While studying at Saint Paul University for his PhD, Father Prosper lived at St. George’s Catholic Church on Piccadilly Avenue in Ottawa and helped out there and at several other Ottawa and area parishes with pastoral duties.

With his studies almost complete, when Father Eugene Whyte, an Oblate at St. Lawrence Roman Catholic Church in Thompson in Northern Manitoba went on sabbatical in August 2011, Father Prosper, with the permission of Archbishop Lebulu, twice answered now Archbishop Emeritus of Keewatin-Le Pas Sylvain Lavoie’s call for help for a temporary priest here. Father Prosper was in Thompson from the middle of August 2011 until Oct. 2, 2011 when he returned to Ottawa for his doctoral defence.

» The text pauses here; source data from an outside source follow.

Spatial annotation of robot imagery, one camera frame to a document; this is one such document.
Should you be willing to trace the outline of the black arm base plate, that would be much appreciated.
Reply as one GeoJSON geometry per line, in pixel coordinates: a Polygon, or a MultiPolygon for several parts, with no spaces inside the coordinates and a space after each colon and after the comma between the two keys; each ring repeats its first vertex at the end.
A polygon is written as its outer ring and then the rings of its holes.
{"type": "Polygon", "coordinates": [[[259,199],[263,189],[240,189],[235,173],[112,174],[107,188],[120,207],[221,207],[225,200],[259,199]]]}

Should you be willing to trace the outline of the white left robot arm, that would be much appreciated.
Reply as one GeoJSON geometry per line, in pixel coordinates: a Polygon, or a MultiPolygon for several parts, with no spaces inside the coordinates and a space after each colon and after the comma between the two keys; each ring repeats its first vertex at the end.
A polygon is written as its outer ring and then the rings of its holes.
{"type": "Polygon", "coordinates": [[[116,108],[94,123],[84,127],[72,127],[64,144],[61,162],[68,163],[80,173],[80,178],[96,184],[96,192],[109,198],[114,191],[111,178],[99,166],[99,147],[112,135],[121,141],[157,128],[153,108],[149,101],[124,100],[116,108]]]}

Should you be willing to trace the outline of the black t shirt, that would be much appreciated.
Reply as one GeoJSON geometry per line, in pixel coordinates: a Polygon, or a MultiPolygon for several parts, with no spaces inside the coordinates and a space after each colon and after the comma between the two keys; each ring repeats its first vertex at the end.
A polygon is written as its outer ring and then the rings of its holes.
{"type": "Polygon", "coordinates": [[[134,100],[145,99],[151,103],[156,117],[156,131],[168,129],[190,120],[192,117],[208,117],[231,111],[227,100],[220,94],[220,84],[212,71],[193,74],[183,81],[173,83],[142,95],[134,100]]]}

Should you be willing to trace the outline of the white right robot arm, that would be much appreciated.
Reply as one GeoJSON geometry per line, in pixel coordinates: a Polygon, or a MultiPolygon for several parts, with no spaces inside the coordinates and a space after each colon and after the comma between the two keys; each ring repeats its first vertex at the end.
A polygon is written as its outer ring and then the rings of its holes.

After successfully defending his thesis,  he returned to Tanzania before Christmas 2011 to be with his parents as they celebrated their 50th wedding anniversary. He then returned to St. Lawrence in Thompson Feb. 6, 2012 on loan for a second secondment.

Father Prosper joined Knights of Columbus Thompson Council #5961 on April 3, 2012. The Knights of Columbus is a Catholic fraternal benefit organization headquartered in New Haven, Connecticut. Its origins date back to an Oct. 2, 1881 meeting organized by Father Michael J. McGivney, the assistant pastor at St. Mary’s Church in New Haven. The Knights of Columbus, made up of Father McGivney, Matthew C. O’Connor, Cornelius T. Driscoll, James T. Mullen, John T. Kerrigan, Daniel Colwell and William M. Geary, were officially chartered by the general assembly of the State of Connecticut on March 29, 1882, as a fraternal benefit society.

The Supreme Council in New Haven chartered Knights of Columbus Thompson Council #5961 with 59 charter members on May 6, 1967. Knights of Columbus Thompson Council #5961 were the 31st council in Manitoba to receive its charter. Father Prosper served as the Thompson council’s chaplain until June 2012.

The following month, the present co-pastors, Father Subhash Joseph, who likes to be called Father Joseph, and Father Gunasekhar Pothula, who likes to be called Father Guna, both members of the Congregation of the Missionaries of St. Francis de Sales in India, arrived. They joined Knights of Columbus Thompson Council #5961 on April 2, 2013 and serve as co-chaplains of the council.

Thompson, which also has eight related mission churches attached to St. Lawrence, mainly  in small and remote First Nations communities in Northern Manitoba,  is by far the largest community in the the largely missionary Roman Catholic Archdiocese of Keewatin-Le Pas, which takes in takes in some 430,000 square kilometres and stretches across the northern parts of three province – Saskatchewan, Manitoba and a small portion of Northwestern Ontario.

The farthest point west is LaLoche, Saskatchewan, near the Alberta border. The farthest point north is Lac Brochet here in Manitoba and the farthest point east is Sandy Lake in Northwestern Ontario. There are 49 missions in the archdiocese: 27 in Manitoba, 21 in Saskatchewan and one in Ontario.

Les Oblats de Marie Immaculée, or The Missionary Oblates of Mary Immaculate (OMI), established the first mission at Ile-À-la-Crosse, Sask. in 1860. In its most recent statistical picture released in June 2007, the Archdiocese of Keewatin-Le Pas listed 11 Oblates of Mary Immaculate, three diocesan priests and one other religious priest – for a total of 15 priests to serve all of Northern Manitoba, Northern Saskatchewan and part of Northwestern Ontario. The average age of the clergy seven years ago was 69.